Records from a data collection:
==*==
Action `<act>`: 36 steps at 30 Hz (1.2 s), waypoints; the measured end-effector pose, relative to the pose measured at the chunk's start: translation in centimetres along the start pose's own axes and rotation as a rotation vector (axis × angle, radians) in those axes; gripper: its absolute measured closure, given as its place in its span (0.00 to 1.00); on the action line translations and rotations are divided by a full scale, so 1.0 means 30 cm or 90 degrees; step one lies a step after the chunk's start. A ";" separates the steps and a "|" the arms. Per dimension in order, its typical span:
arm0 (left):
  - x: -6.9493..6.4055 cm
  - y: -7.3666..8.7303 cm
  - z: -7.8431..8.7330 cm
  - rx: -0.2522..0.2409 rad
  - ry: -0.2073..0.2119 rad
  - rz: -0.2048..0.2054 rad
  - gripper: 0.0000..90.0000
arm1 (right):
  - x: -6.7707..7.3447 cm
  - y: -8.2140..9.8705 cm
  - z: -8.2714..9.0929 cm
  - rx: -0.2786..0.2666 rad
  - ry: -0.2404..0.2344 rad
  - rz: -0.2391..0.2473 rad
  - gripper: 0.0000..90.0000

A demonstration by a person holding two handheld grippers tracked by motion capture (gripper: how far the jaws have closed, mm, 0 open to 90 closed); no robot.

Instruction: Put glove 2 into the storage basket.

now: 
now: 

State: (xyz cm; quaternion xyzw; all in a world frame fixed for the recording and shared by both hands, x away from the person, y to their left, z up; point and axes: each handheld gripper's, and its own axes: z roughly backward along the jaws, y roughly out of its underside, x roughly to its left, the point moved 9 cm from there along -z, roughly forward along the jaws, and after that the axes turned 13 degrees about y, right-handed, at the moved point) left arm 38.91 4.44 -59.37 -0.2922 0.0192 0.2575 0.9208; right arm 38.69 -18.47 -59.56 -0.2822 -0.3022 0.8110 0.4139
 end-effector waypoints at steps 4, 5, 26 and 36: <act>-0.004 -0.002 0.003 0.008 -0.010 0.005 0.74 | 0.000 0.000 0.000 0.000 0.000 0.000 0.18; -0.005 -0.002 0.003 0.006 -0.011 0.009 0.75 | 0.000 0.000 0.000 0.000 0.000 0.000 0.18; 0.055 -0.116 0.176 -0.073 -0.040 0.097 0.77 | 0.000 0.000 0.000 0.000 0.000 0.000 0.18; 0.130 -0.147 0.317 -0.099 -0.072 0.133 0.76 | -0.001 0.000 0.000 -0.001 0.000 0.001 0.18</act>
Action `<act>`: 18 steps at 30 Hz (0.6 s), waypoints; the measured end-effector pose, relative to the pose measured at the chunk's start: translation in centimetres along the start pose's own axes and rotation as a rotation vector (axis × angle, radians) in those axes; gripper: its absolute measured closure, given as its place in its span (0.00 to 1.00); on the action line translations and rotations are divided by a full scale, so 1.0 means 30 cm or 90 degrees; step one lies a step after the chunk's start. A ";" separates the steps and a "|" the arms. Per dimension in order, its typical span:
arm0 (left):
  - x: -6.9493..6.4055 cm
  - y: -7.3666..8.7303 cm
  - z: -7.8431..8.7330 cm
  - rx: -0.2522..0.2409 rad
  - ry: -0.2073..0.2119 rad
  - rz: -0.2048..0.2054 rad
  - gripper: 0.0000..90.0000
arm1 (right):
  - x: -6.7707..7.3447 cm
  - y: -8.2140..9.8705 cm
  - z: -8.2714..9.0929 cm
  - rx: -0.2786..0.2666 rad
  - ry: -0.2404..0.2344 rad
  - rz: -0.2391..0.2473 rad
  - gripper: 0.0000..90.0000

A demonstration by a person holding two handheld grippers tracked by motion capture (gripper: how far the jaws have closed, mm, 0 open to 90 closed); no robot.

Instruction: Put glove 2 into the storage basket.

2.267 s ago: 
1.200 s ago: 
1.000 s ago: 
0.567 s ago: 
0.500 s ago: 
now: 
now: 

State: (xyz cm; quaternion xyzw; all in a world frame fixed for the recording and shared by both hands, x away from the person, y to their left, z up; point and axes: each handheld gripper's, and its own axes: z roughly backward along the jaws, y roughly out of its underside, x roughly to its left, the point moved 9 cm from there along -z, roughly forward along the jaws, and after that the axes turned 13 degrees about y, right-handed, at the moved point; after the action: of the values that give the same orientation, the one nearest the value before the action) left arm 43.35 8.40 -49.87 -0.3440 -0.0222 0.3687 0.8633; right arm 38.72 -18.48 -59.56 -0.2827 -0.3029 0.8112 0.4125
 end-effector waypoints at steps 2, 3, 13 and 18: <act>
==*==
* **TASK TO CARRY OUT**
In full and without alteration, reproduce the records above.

* **REPLY TO THE EXERCISE**
Action `<act>`: 36 steps at 30 Hz (1.2 s), waypoints; the measured end-effector pose, relative to the pose measured at the chunk's start: translation in centimetres along the start pose's own axes and rotation as a rotation vector (axis × angle, radians) in those axes; gripper: its absolute measured closure, given as its place in its span (0.00 to 1.00); on the action line translations and rotations are divided by a full scale, so 1.0 means 30 cm or 90 degrees; step one lies a step after the chunk's start. A ";" separates the steps and a "|" the arms. Per dimension in order, its typical span:
arm0 (left):
  - x: -6.9493..6.4055 cm
  - y: -7.3666..8.7303 cm
  - z: -7.8431..8.7330 cm
  - rx: -0.2522..0.2409 rad
  - ry: -0.2073..0.2119 rad
  - rz: -0.2048..0.2054 rad
  - gripper: 0.0000..90.0000
arm1 (right):
  - x: -6.7707..7.3447 cm
  - y: -8.2140..9.8705 cm
  - z: -8.2714..9.0929 cm
  - rx: -0.2786..0.2666 rad
  - ry: -0.2404..0.2344 rad
  - rz: -0.2391..0.2473 rad
  - gripper: 0.0000..90.0000

A demonstration by a person holding two handheld grippers tracked by motion capture (gripper: how far the jaws have closed, mm, 0 open to 90 closed); no robot.

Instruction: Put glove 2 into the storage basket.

now: 
now: 

State: (xyz cm; quaternion xyzw; all in a world frame fixed for the recording and shared by both hands, x away from the person, y to their left, z up; point and axes: each handheld gripper's, and its own axes: z roughly backward along the jaws, y roughly out of its underside, x roughly to its left, the point moved 9 cm from there along -z, roughly forward along the jaws, and after that the axes turned 13 degrees about y, right-handed, at the moved point) left arm 38.91 4.44 -59.37 -0.2922 0.0192 0.2575 0.9208; right arm 38.69 -18.47 -59.56 -0.2822 -0.3022 0.8110 0.4139
 end-effector waypoints at steps 4, 5, 26 and 36: <act>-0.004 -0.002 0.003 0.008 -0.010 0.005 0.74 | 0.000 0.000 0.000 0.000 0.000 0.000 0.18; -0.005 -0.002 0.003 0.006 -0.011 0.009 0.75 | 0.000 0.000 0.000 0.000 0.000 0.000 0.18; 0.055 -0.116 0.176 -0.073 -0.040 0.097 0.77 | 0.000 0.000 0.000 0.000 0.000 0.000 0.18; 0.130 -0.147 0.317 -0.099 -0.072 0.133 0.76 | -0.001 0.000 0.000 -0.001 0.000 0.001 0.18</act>
Action `<act>`: 18 steps at 30 Hz (0.6 s), waypoints; the measured end-effector pose, relative to the pose measured at the chunk's start: translation in centimetres along the start pose's own axes and rotation as a rotation vector (axis × angle, radians) in those axes; gripper: its absolute measured closure, given as its place in its span (0.00 to 1.00); on the action line translations and rotations are divided by a full scale, so 1.0 means 30 cm or 90 degrees; step one lies a step after the chunk's start. A ";" separates the steps and a "|" the arms. Per dimension in order, its typical span:
arm0 (left):
  - x: -6.9493..6.4055 cm
  - y: -7.3666..8.7303 cm
  - z: -7.8431..8.7330 cm
  - rx: -0.2522..0.2409 rad
  - ry: -0.2073..0.2119 rad
  - rz: -0.2048..0.2054 rad
  - gripper: 0.0000..90.0000
arm1 (right):
  - x: -6.7707..7.3447 cm
  - y: -8.2140..9.8705 cm
  - z: -8.2714..9.0929 cm
  - rx: -0.2786..0.2666 rad
  - ry: -0.2404..0.2344 rad
  - rz: -0.2391..0.2473 rad
  - gripper: 0.0000..90.0000

A demonstration by a person holding two handheld grippers tracked by motion capture (gripper: how far the jaws have closed, mm, 0 open to 90 closed); no robot.

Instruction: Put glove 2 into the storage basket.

2.267 s ago: 
1.200 s ago: 
1.000 s ago: 
0.567 s ago: 
0.500 s ago: 
now: 
now: 

State: (xyz cm; quaternion xyzw; all in a world frame fixed for the recording and shared by both hands, x away from the person, y to their left, z up; point and axes: each handheld gripper's, and its own axes: z roughly backward along the jaws, y roughly out of its underside, x roughly to its left, the point moved 9 cm from there along -z, roughly forward along the jaws, and after that the axes turned 13 degrees about y, right-handed, at the moved point; after the action: of the values that give the same orientation, the one nearest the value before the action) left arm 43.35 8.40 -49.87 -0.3440 -0.0222 0.3687 0.8633; right arm 38.72 -18.48 -59.56 -0.2827 -0.3029 0.8112 0.4125
 end-effector waypoints at steps 2, 3, 13 and 18: <act>

The answer has been written out completely.